Regulation
The EU AI Act deadline moved. Your obligation did not.
The Digital Omnibus on AI deferred high risk obligations to December 2027. Here is what to do with the extra runway.
The Digital Omnibus on AI pushed high risk AI Act obligations from August 2026 to December 2, 2027. Within a week of the announcement, three of our clients had deprioritised their compliance programs and reassigned the budget elsewhere. That is the wrong instinct, and the organisations that act on it will find themselves in a worse position in late 2027 than they would have been in mid 2026.
An additional sixteen months is not a reprieve. It is the difference between a compliance posture you assembled in panic and one that genuinely operates. Treat it as runway, not relief. The organisations that use the window well will look back on it as the period in which they actually understood what AI they were running. The ones that defer will spend the second half of 2027 doing what they would have done in 2026, only with a smaller market for the consultants and engineers who can help them.
What actually moved, and what did not
The deferral applies specifically to the high risk system obligations under Article 6 and Annex III. Prohibited practices remain in force. Transparency obligations for general purpose AI models remain on their original schedule. The governance structures around the AI Office and the national competent authorities continue to stand up. If you are deploying a system that touches employment decisions, credit scoring, education access, or any of the other Annex III categories, the substantive obligation is unchanged. Only the enforcement date has moved.
This distinction matters because it changes what defer means. You cannot defer the design of a high risk system. By the time you know whether the obligation applies, the architectural decisions that determine compliance have already been made. What you can defer is the formal documentation, the conformity assessment, and the registration. Everything upstream of those steps still needs to happen on roughly the original timeline if you want the documentation to reflect reality rather than fiction.
Use the runway for the inventory you have been avoiding
Almost every organisation we work with has a gap between the AI systems procurement told them about and the AI systems that are actually running in production. The gap is usually large. Shadow AI, embedded AI features in tools that were procured for other purposes, models built by individual teams without central registration, and pilots that quietly became production all contribute to it.
The first thing to do with the extra time is to close this gap honestly. Walk every team, list every model and every AI-enabled feature, and record the use case, the data sources, the decision the system influences, and the human in the loop, if any. Most organisations discover three to five times as many in-scope systems as they had registered. The inventory is not glamorous work. It is the foundation of every subsequent decision about scope, classification, and control.

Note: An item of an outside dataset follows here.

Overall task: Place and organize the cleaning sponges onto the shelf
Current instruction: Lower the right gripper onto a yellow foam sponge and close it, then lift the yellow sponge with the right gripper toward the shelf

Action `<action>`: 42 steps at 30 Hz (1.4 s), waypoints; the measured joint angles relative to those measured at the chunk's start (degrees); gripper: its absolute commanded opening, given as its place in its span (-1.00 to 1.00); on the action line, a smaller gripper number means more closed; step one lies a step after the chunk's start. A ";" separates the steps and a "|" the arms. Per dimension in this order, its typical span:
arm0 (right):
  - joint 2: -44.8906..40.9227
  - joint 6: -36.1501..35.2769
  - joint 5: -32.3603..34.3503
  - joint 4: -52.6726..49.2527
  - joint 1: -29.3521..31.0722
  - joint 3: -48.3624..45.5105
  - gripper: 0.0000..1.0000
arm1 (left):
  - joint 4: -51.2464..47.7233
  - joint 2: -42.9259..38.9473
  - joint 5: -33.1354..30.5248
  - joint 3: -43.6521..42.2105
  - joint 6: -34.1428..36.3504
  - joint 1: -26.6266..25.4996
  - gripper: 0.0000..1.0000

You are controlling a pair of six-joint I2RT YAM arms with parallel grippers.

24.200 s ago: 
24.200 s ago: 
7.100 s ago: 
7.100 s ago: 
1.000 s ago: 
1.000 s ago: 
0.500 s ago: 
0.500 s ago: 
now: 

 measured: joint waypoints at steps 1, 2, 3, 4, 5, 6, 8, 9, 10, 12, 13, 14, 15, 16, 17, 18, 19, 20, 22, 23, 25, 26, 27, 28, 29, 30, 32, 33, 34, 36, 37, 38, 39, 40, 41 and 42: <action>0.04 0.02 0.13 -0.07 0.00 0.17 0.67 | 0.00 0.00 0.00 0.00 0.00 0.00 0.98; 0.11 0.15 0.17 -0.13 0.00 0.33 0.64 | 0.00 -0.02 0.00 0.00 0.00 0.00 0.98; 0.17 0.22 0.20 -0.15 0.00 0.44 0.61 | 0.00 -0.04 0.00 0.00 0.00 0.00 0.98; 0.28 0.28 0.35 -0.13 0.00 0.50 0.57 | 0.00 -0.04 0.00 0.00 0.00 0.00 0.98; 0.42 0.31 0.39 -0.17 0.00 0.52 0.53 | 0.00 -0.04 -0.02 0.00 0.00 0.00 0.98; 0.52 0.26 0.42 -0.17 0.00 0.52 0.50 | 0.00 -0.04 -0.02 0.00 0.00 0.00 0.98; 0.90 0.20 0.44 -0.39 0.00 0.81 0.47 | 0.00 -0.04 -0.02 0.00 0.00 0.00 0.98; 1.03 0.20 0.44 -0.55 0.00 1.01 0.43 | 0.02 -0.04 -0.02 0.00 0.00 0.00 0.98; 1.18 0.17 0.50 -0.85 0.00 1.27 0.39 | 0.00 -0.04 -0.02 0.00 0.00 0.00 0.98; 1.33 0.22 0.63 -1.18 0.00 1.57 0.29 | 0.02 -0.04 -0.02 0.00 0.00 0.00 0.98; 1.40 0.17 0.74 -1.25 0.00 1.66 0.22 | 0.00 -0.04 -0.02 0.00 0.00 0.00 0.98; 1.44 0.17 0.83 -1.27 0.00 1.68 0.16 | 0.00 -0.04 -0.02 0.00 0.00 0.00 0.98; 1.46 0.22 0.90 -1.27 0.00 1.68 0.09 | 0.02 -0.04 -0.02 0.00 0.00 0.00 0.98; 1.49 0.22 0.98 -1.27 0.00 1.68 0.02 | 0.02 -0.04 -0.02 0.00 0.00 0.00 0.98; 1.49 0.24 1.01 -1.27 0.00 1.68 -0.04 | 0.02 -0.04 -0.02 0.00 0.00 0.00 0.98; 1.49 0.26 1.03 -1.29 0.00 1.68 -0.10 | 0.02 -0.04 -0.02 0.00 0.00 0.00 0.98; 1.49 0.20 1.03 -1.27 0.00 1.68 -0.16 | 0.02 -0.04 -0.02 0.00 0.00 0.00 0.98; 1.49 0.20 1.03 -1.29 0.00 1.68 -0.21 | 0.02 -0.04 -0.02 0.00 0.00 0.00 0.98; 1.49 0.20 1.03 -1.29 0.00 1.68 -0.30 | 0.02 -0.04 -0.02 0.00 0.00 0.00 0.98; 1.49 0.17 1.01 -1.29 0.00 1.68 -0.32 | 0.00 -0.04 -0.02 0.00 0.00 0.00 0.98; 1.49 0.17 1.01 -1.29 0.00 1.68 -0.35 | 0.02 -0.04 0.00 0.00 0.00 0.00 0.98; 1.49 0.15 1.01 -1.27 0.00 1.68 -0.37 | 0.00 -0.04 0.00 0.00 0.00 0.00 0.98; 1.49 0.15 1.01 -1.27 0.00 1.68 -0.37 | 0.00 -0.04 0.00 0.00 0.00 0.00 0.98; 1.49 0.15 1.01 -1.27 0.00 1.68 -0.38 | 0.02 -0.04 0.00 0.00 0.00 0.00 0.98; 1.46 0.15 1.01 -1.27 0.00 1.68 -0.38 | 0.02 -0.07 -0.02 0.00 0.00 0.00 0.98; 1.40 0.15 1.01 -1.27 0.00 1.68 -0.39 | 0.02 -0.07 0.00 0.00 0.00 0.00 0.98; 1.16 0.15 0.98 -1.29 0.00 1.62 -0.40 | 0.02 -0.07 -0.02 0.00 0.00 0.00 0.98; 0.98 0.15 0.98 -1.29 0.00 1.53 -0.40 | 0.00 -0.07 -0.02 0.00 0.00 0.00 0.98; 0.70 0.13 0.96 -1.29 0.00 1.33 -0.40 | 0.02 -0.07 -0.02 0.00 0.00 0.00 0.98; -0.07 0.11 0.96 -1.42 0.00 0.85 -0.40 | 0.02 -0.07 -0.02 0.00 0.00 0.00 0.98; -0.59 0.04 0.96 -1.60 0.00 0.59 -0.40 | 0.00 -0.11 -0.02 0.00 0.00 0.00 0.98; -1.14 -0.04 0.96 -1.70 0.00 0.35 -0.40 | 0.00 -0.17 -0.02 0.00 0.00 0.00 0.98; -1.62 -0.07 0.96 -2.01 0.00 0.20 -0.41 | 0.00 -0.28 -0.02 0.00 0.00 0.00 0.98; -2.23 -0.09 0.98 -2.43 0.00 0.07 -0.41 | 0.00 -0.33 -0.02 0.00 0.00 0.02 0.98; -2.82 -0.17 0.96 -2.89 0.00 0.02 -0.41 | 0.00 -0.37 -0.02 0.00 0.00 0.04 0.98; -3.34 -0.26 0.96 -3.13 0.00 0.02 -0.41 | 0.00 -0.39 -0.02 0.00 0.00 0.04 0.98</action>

Classify against Annex III with someone who has read the working group notes
Annex III classification looks deterministic until you actually try it. The categories are written in legal language that interacts with deployment context, and the working group guidance that clarifies the edge cases is dispersed across multiple documents, several of which are still in draft. A system that influences a hiring decision is high risk. A system that suggests interview questions to a hiring manager is, depending on how the suggestions are framed and how the manager uses them, sometimes high risk and sometimes not.
The right way through this is to classify with someone who has spent time inside the working group materials, and to document the reasoning behind each classification decision. The classification itself matters less than the reasoning. When the regulator asks why a system was classified the way it was, the reasoning is what you present. A classification without recorded reasoning is indistinguishable, in audit, from no classification at all.
Build governance before the audit framework
There is a strong temptation, with sixteen months in hand, to begin with the audit framework. Pick a standard, map the controls, fill in the evidence. This is backwards. The audit framework is a way of demonstrating that governance exists. If governance does not yet exist, the audit framework will be a description of a fictional organisation.
Build the governance layer first. Decide who owns AI risk. Establish the review cadence. Set the escalation path. Run it for a quarter against your real inventory. Only then begin to map the governance you have built onto the standard you intend to certify against. Done in this order, the controls will reflect what you actually do, and the certification process will be relatively painless. Done in the reverse order, the certification process is a six month project of pretending.
Watch the GPAI obligations
The general purpose AI obligations were not deferred. If your organisation deploys foundation models, either directly or embedded in third party products, the transparency and documentation requirements are already binding. Many organisations have been so focused on the high risk system timeline that they have missed this entirely. A quick scan of which foundation models you depend on, and what each provider has published about training data, evaluations, and known limitations, is a useful exercise to run in the next quarter.
What the next sixteen months should look like
A practical sequence is: inventory in the first quarter, classification in the second, governance design in the third, governance operation through the fourth and fifth, and formal documentation and conformity assessment in the sixth. That leaves the final two quarters before the deadline for the work that is genuinely difficult to predict in advance: responding to regulatory clarifications, integrating with national supervisory authorities, and remediating the gaps that only become visible once governance has been running long enough to surface them.
Organisations that follow roughly this sequence will arrive at December 2027 with a system that works, documented in a way that the regulator can read, owned by people who understand it. Organisations that wait will arrive in the second half of 2027 to discover that the consultants who can help them are booked, the auditors are saturated, and the gap between their current state and a defensible compliance posture is larger than the time remaining to close it.
The deadline moved. The obligation did not. The runway is a gift, but only if you spend it.